Re: [CFT][RFC] ext2_new_inode() fixes and cleanup

From: Andreas Dilger (adilger@turbolinux.com)
Date: Fri Dec 01 2000 - 03:27:00 EST


Alexander, Ted,
I was taking a hard look at the proposed changes. In load_inode_bitmap()
we shouldn't be cacheing the I/O error case (this was in the old code too).
It means we don't have to check for NULL bh in the table cache each time
through, and for (s_groups_count < MAX_GROUPS_LOADED) case there are 3 less
comparisons and 1 less assignment before we return (the other fast path
is still 4 comparisons)... Also, a NULL return for an I/O error is good
for 1 less comparison per call (need to change callers to test for NULL
instead of IS_ERR()) and the callers have no more work than before...

We should probably reconcile the changes here with load_block_bitmap(),
or for that matter, we should make a single function and pass in a
pointer to s_{block,inode}_bitmap and s_{block,inode}_bitmap_number
arrays and save the duplicate code maintenance (even if inline).

If we have a generic function like so:

struct buffer_head *load_bitmap(struct super_block *sb,
                                unsigned int block_group,
                                unsigned long *bitmap_number,
                                struct buffer_head *bitmap,
                                size_t gdt_offset)

And we call the load_bitmap() function like either:

        bh = load_bitmap(sb, block_group,
                         sbi->s_inode_bitmap_number,
                         sbi->s_inode_bitmap,
                         offsetof(ext2_group_desc, bg_inode_bitmap));
or
        bh = load_bitmap(sb, block_group,
                         sbi->s_block_bitmap_number,
                         sbi->s_block_bitmap,
                         offsetof(ext2_group_desc, bg_block_bitmap));

We use the gdt_offset when calling a generic read_bitmap() function,
which uses the gdt_offset (rather than have function pointers, which
are overkill here) to determine which bitmap to load (my pointer math
may be a bit off here, but the idea is valid):

        bh = bread(sb->s_dev,
                   le32_to_cpu(*((__u32 *)((void *)gdp + gdt_offset))),
                   sb->s_blocksize);

Now that I look at load_block_bitmap(), I see we use block_group to
dereference bitmap arrays, but we don't check it until later, and it
is much more complex than the load_inode_bitmap() now is.
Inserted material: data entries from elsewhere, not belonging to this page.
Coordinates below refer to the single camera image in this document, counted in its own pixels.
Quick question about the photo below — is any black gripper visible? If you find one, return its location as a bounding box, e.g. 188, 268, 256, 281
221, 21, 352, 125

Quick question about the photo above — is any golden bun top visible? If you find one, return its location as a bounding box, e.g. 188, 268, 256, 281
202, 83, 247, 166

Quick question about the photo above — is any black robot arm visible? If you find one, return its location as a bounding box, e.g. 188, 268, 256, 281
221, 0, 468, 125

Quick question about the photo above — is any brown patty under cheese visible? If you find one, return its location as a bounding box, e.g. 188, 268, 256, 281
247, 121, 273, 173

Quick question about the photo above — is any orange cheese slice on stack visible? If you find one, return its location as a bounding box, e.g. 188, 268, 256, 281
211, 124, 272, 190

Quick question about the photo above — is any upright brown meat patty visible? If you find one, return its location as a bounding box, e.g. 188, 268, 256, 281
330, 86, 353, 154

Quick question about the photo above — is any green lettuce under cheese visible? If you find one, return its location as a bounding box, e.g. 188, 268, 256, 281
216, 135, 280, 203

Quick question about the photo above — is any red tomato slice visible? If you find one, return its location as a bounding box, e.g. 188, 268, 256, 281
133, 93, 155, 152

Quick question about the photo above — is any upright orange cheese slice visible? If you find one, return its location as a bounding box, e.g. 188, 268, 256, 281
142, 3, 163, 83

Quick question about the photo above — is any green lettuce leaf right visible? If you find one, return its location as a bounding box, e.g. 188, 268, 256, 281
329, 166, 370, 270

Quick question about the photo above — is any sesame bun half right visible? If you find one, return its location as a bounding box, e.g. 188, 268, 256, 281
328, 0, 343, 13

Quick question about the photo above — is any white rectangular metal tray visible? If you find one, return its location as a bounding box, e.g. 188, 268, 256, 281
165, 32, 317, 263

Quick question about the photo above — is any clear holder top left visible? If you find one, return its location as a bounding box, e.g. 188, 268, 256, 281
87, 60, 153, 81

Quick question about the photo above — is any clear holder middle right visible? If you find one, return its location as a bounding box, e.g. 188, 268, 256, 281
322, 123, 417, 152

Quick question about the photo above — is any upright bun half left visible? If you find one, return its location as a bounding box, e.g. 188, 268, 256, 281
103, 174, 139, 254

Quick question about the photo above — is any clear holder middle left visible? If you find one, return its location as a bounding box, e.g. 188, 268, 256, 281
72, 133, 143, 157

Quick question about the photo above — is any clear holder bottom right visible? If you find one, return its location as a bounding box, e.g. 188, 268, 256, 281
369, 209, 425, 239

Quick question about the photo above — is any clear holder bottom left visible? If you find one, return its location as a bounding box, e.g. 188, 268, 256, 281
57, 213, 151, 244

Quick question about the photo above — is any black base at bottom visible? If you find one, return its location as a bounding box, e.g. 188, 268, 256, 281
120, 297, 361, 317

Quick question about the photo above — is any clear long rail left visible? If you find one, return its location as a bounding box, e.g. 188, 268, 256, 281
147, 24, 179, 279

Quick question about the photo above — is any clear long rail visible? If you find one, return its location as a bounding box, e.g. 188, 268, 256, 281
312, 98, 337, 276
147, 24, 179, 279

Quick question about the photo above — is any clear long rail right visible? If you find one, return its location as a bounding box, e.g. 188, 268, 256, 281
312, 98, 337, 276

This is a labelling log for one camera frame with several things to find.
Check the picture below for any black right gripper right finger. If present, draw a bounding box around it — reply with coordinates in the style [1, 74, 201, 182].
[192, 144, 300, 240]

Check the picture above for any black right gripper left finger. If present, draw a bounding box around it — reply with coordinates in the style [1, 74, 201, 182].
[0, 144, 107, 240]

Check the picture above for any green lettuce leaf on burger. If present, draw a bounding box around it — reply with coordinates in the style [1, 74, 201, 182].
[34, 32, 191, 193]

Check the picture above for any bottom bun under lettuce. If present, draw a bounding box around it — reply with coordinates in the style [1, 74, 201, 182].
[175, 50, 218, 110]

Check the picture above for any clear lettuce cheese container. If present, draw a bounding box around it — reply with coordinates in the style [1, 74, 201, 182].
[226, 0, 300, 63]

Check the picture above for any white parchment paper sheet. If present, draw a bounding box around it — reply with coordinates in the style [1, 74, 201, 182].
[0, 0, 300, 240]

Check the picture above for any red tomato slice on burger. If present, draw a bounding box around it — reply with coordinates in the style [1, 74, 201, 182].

We need to
audit the callers of load_{block,inode}_bitmap() (a quick check shows
it is impossible to call load_inode_bitmap() with a bad group number),
and then we can simply remove the block_group check from here entirely.

I think with Al's proposed changes this will be relatively easy, but
I would rather do it _after_ his changes have been accepted. Would
anyone be interested in a real patch that does this?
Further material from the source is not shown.